** THE PROBLEM **
Reproduce exactly the lines from the one containing "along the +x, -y" through the last line of the records below, both included, and nothing else.
AVAILABLE DATA START
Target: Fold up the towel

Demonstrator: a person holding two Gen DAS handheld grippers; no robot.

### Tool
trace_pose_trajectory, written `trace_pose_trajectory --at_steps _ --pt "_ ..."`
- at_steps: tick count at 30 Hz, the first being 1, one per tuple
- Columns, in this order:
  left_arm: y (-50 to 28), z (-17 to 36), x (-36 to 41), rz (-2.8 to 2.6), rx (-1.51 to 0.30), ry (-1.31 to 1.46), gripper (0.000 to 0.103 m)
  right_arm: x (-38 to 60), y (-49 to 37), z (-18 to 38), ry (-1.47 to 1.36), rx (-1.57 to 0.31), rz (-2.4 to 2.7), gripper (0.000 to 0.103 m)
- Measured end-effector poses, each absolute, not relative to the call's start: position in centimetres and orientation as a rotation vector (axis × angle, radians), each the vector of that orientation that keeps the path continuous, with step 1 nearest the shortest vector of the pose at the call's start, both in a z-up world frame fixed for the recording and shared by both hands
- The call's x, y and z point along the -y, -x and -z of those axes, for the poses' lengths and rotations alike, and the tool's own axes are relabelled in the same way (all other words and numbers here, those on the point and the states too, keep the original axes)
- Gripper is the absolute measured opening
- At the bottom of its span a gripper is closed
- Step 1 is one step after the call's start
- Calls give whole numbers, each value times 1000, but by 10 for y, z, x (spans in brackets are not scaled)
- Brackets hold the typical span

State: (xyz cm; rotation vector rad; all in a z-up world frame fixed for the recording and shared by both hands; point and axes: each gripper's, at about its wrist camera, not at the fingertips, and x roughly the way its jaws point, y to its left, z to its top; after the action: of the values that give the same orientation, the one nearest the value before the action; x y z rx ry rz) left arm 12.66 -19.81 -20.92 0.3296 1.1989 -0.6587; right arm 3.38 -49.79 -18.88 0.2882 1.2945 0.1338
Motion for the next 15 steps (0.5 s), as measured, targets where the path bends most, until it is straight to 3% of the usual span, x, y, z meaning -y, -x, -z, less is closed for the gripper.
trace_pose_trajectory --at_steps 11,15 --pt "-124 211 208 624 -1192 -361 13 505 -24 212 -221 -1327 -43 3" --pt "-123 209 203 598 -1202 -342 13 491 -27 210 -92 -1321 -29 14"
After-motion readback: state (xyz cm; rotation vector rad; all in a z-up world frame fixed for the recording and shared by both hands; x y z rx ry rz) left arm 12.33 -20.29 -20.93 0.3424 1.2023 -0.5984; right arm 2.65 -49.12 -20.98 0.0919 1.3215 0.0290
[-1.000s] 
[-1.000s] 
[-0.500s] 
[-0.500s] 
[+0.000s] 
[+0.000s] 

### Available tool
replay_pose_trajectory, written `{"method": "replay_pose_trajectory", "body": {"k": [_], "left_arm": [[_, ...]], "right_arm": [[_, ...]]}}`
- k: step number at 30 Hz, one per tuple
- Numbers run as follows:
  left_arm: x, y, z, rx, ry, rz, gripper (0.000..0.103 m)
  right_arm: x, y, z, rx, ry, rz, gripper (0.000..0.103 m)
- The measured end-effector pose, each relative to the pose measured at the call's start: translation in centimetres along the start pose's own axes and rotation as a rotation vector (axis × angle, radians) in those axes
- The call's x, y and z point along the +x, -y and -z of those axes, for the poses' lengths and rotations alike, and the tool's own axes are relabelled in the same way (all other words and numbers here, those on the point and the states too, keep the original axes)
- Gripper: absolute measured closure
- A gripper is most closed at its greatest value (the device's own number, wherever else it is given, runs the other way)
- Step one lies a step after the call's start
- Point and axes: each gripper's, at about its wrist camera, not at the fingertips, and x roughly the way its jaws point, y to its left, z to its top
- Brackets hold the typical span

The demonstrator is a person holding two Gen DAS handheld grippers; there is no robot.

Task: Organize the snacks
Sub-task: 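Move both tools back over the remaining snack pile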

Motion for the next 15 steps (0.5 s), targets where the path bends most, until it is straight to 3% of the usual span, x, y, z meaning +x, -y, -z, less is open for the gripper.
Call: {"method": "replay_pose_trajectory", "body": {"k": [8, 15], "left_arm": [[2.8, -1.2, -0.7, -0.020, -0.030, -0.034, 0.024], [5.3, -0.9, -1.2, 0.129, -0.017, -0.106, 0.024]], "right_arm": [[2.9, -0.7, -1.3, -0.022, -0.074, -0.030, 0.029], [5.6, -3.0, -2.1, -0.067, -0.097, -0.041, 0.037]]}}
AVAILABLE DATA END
** ANSWER TO THIS EXERCISE **
- The call's x, y and z point along the +x, -y and -z of those axes, for the poses' lengths and rotations alike, and the tool's own axes are relabelled in the same way (all other words and numbers here, those on the point and the states too, keep the original axes)
- Gripper: absolute measured closure
- A gripper is most closed at its greatest value (the device's own number, wherever else it is given, runs the other way)
- Step one lies a step after the call's start
- Point and axes: each gripper's, at about its wrist camera, not at the fingertips, and x roughly the way its jaws point, y to its left, z to its top
- Brackets hold the typical span

The demonstrator is a person holding two Gen DAS handheld grippers; there is no robot.

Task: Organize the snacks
Sub-task: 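Move both tools back over the remaining snack pile
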
Motion for the next 15 steps (0.5 s), targets where the path bends most, until it is straight to 3% of the usual span, x, y, z meaning +x, -y, -z, less is open for the gripper.
Call: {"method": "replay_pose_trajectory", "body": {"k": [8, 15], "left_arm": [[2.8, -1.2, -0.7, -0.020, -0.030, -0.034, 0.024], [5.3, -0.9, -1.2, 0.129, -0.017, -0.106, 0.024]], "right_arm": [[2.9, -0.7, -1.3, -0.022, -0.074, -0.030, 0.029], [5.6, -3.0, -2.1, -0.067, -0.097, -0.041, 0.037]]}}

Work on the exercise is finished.